Teremos pelo menos mais dois meses de CPI. O que pensa em dizer de novo para os parlamentares, uma vez que já esteve na CPI?

Eu já fiz os esclarecimentos devidos. Se os parlamentares acham que posso contribuir neste momento, na comissão parlamentar de inquérito, estou à disposição e agora eu vou mostrar o que todos os brasileiros já sabem, né? O que temos feito à frente do Ministério da Saúde.

Por exemplo?

Acelerado a campanha de vacinação fortemente. Fizemos um contrato adicional de 100 milhões de doses da vacina Pfizer; conquistado a confiança dos brasileiros; procurado harmonizar a relação entre os médicos. Eu falei acerca de protocolos de tratamentos e eu disse que iria encaminhar para a Conitec. Cumprimos exatamente o que está na lei.  Em relação à participação da Dra Luana (Araújo), eu não assisti ao depoimento.

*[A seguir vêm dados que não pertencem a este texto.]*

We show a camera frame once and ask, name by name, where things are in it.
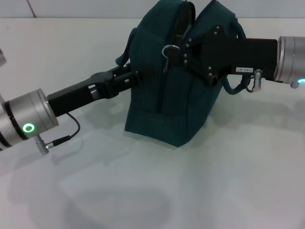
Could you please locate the dark teal zippered lunch bag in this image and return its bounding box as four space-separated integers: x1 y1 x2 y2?
115 0 247 148

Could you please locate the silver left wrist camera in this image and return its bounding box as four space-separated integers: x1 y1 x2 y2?
0 49 7 69

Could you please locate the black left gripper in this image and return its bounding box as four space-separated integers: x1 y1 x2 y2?
47 63 156 117

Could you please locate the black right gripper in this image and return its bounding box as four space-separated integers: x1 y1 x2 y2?
170 25 279 86

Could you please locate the grey right arm cable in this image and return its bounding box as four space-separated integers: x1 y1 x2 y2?
245 69 264 93

Mas o senhor acha que ela foi bem? Dado o que repercutiu, porque foi tão divulgado.

Não assisti. A doutora Luana não foi nomeada e ela participou como colaboradora. O que eu posso dizer é que ela é uma pessoa que tem um bom currículo…

Tanto é que ela foi escolhida pelo senhor, não é, ministro?

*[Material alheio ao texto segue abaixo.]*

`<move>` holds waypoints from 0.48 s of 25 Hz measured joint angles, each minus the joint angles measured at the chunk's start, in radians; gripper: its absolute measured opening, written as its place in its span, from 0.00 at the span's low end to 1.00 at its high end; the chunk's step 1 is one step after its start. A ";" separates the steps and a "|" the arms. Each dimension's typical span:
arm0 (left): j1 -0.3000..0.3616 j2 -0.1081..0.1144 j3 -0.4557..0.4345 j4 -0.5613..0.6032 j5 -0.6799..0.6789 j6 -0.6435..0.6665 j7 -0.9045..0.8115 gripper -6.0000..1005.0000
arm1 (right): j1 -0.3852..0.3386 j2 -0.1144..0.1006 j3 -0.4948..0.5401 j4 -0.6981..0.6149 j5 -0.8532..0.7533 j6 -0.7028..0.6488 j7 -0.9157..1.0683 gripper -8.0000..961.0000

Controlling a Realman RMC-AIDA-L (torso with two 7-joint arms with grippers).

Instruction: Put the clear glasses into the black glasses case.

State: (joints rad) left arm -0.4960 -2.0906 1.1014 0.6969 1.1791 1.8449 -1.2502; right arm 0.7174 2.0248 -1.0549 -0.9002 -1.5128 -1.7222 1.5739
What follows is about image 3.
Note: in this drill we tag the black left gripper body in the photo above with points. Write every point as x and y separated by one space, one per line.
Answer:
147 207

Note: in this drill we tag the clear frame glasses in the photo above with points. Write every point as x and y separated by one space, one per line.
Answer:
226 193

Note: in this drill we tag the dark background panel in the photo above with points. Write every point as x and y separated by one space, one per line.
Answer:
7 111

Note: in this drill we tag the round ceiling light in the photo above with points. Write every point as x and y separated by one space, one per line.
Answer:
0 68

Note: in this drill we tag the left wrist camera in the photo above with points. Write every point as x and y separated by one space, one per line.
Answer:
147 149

Ela trabalhou comigo na elaboração de protocolo de testagem. No Ministério da Saúde, não discutimos esse assunto de tratamentos porque esse assunto eu já deliberei, no primeiro momento, que seria decidido na Conitec.Eu não fico assistindo depoimento na CPI, porque eu tenho que me concentrar em garantir que não faltem insumos nas CTI's.

Nem o resumo o senhor tem acompanhado?

Olha, eu vou dizer uma coisa. Não vejo rede social, não participo de grupo de WhatsApp, porque isso vai desviar meu foco.

Nem o grupo de ministros?

Não. Não participo de grupo do WhatsApp, não comento essas questões. Eu tenho único e exclusivo vacinação: vacinação da população brasileira.

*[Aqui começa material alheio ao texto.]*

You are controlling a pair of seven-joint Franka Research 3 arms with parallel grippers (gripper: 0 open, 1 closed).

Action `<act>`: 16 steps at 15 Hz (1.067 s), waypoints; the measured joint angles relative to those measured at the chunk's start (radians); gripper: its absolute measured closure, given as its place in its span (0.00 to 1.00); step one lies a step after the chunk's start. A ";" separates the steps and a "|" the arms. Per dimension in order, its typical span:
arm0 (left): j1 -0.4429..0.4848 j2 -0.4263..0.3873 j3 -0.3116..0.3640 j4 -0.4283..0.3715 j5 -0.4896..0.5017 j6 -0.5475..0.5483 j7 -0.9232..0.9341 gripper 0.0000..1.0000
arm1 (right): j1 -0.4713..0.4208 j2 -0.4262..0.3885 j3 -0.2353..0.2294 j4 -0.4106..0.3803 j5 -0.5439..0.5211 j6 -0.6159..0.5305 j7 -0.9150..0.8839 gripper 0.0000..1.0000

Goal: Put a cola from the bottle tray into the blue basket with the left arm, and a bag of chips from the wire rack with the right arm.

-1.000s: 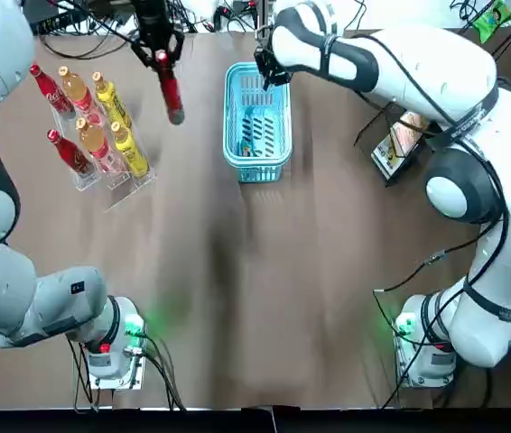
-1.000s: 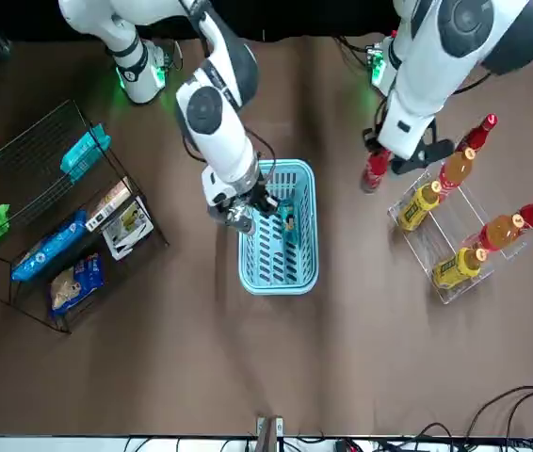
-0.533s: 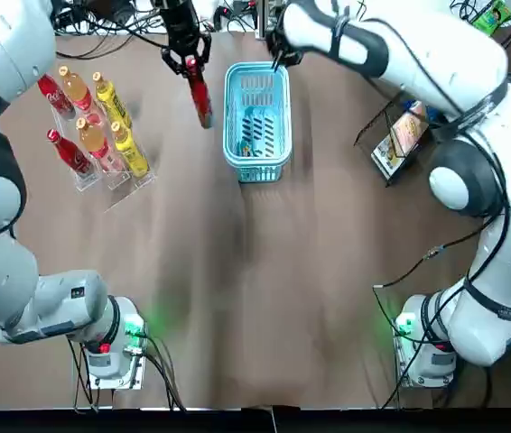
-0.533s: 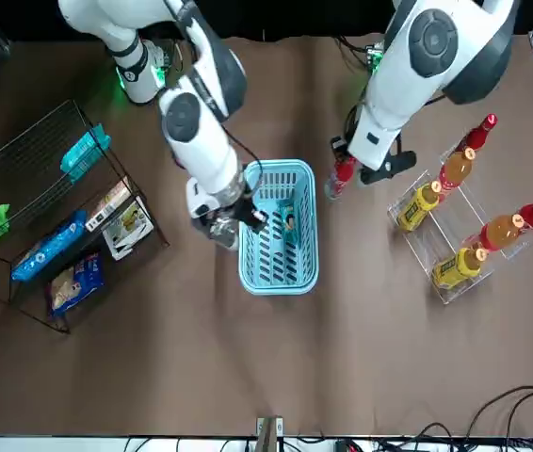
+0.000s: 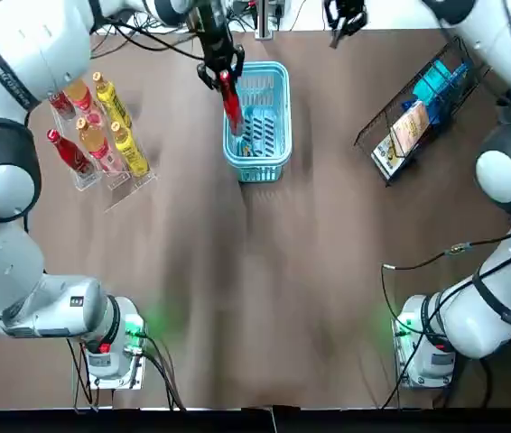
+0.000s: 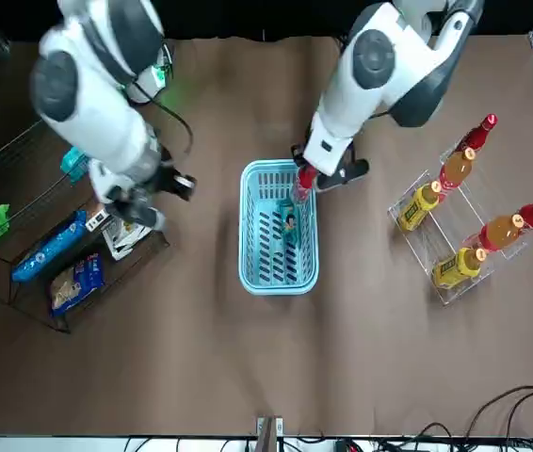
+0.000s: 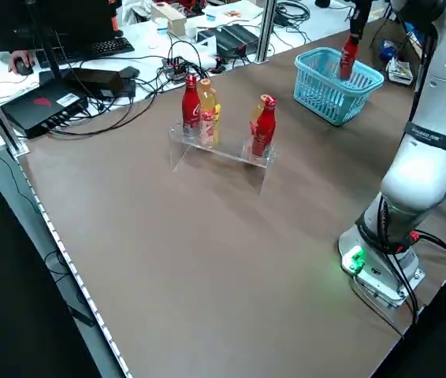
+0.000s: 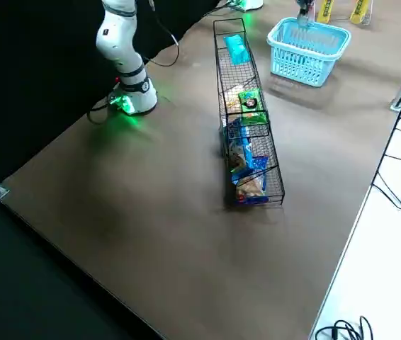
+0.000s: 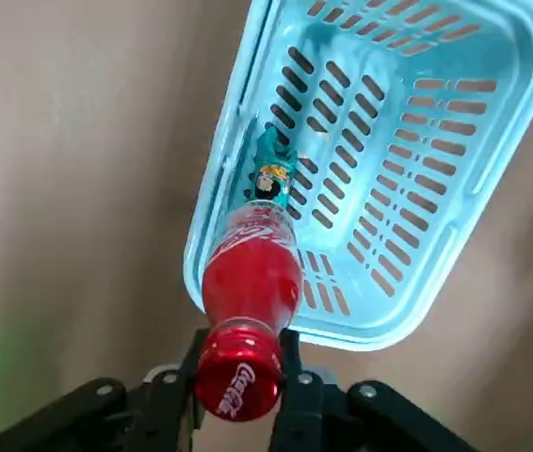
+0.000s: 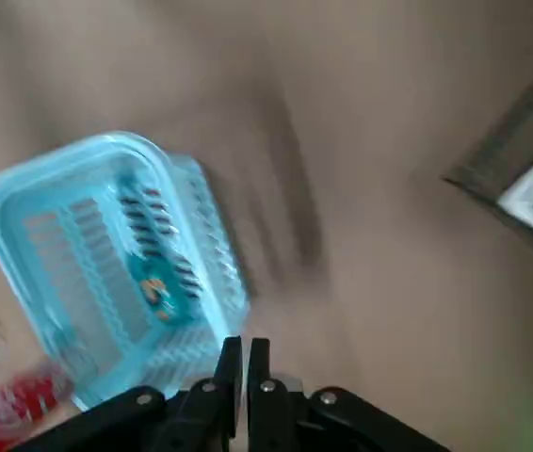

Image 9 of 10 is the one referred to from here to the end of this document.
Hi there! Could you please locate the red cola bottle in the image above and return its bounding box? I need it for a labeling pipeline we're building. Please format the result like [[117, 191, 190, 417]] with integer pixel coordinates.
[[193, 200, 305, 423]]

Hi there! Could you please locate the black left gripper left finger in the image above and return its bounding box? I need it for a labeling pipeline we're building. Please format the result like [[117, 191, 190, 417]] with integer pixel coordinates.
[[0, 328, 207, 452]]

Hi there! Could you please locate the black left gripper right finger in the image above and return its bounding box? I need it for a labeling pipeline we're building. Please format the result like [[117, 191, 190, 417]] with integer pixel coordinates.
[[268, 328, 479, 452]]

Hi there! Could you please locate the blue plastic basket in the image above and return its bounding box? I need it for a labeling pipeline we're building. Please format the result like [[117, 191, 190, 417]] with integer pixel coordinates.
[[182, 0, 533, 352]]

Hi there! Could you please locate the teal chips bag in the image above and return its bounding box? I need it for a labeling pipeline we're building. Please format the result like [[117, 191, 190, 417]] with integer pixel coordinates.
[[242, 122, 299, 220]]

A gente vê aí dentro do próprio governo, muitas vezes no próprio Palácio do Planalto, muita gente sem máscara. O senhor está conseguindo convencer as pessoas no Executivo de que isso é necessário, agora?

Nós tínhamos um Zé Gotinha e hoje nós temos um Zé Gotinha de máscara e uma família de Zé Gotinha de máscara em toda a Esplanada dos Ministérios. Isso não vai ser resolvido na base da lei. Isso vai ser resolvido na base do convencimento. Como bom brasileiro — e brasileiro não desiste nunca — eu não vou desistir nunca do que eu tenho que fazer aqui à frente do ministério. Eu tenho que ter foco, paciência, resiliência, mas, sobretudo, a confiança do povo brasileiro. É isso que eu tenho buscado fazer no Ministério da Saúde.